Évidemment, les problèmes aigus dans les EHPAD relèvent de la prise en charge médicale (cela englobe aussi pour moi la dépendance). Imaginez-vous le temps pour un médecin de l’ARS examinant un dossier médical au hasard de trouver les traces d’une mauvaise prise en charge ? les allers-retours nécessaires avec le médecin- coordinateur (quand il existe) de l’EHPAD pour comprendre la raison de certains actes médicaux ? Vous imaginez bien qu’un résident en EHPAD rencontrant un médecin inconnu de lui ne sera pas en mesure de témoigner des dysfonctionnements qu’il a subis. Malheureusement, les contrôles sur place ne durent qu’une journée. Exceptionnellement sur les cas graves, on arrive à constituer une équipe pour deux jours. En réalité, on ne parvient à observer que les prises en charge lourdement défaillantes.

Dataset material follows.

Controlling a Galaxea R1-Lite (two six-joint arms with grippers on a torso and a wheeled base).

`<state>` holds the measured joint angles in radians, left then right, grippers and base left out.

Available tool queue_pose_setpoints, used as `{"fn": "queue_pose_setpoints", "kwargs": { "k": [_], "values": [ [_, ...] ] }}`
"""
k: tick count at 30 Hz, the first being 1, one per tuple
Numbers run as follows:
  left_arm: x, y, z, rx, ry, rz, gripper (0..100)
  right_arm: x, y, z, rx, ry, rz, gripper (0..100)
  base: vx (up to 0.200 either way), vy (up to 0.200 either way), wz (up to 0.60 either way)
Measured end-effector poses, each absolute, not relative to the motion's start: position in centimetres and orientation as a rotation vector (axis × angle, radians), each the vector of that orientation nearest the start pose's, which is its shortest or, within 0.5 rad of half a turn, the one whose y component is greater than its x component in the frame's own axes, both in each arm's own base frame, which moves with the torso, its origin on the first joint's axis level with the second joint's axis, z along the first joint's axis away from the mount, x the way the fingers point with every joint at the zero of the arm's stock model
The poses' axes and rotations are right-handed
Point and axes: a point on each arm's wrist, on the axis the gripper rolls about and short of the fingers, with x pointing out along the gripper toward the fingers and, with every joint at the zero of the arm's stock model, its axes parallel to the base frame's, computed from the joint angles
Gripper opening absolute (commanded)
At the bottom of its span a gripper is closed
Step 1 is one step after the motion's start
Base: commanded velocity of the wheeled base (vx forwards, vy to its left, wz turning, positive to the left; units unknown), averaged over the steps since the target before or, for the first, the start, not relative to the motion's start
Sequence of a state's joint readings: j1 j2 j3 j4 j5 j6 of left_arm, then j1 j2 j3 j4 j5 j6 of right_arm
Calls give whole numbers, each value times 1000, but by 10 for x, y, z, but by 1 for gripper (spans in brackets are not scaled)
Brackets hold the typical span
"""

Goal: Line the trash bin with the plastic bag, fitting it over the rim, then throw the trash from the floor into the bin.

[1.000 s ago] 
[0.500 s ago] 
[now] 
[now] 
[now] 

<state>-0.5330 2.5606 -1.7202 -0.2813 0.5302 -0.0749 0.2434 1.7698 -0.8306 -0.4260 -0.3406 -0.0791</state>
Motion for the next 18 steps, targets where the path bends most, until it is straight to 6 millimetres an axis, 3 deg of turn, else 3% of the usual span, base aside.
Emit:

Revenons aux outils de contrôle des EHPAD et aux sanctions, le ministère de la santé avec l’appui de l’Inspection Générale des Affaires Générales (IGAS) a développé des enquêtes Flash avec des trames pré-établies pour mener des inspections, notamment sur la maltraitance. Si elles facilitent le travail des contrôleurs, elles réduisent la qualité des observations et par voie de conséquence celles des suites à donner. Nous remplissons des grilles dans lesquelles nous posons des constats, sans donner un certain nombre de détails construisant notre raisonnement.
Malgré des constats faisant état d’atteintes graves à la dignité des personnes, il nous est impossible d’appliquer des sanctions puisque la législation ne le permet pas. Car depuis 2010, année de création des ARS, ces dernières ont perdu la possibilité de fermer des EHPAD, ce droit revient aux Préfets. Vous savez ceux qui ont donné l’autorisation….
Aujourd’hui que pouvons-nous revendiquer pour les EHPAD ? Pouvons-nous décider de les fermer ? Mais comment faire pour maintenir des personnes grandement dépendantes à domicile ? Petit rappel, statistiquement, les personnes âgées meurent plus précocement à domicile qu’en EHPAD… Nos habitats ne sont pas adaptés au grand âge, et à domicile elles sont moins surveillées médicalement, sauf quand elles cohabitent avec des proches mais elles peuvent être aussi victimes de comportement inadapté… Je suis convaincu qu’une personne sénile ou Alzheimer demande un effort énorme pour ses proches pour le maintenir à domicile, et que ce maintien n’est pas compatible avec nos modes de vie.
Cependant, on peut réclamer immédiatement:
· la fin du cadencement des toilettes,
· une organisation basée sur les besoins exprimés par les résidents (ou proches ou tuteurs)
· salaire unique pour tous les professionnels au sein des EHPAD (de l’ASH au directeur)
· aucun EHPAD lucratif sauf en mode coopérative. En Gironde, aucun EHPAD n’est sous forme de coopérative ouvrière (pourquoi alors que ce Département avec la Région prétend développer l’économie sociale et solidaire?)
· Retrait des autorisations pour les EHPAD éloignés d’un centre bourg, ou d’équipements.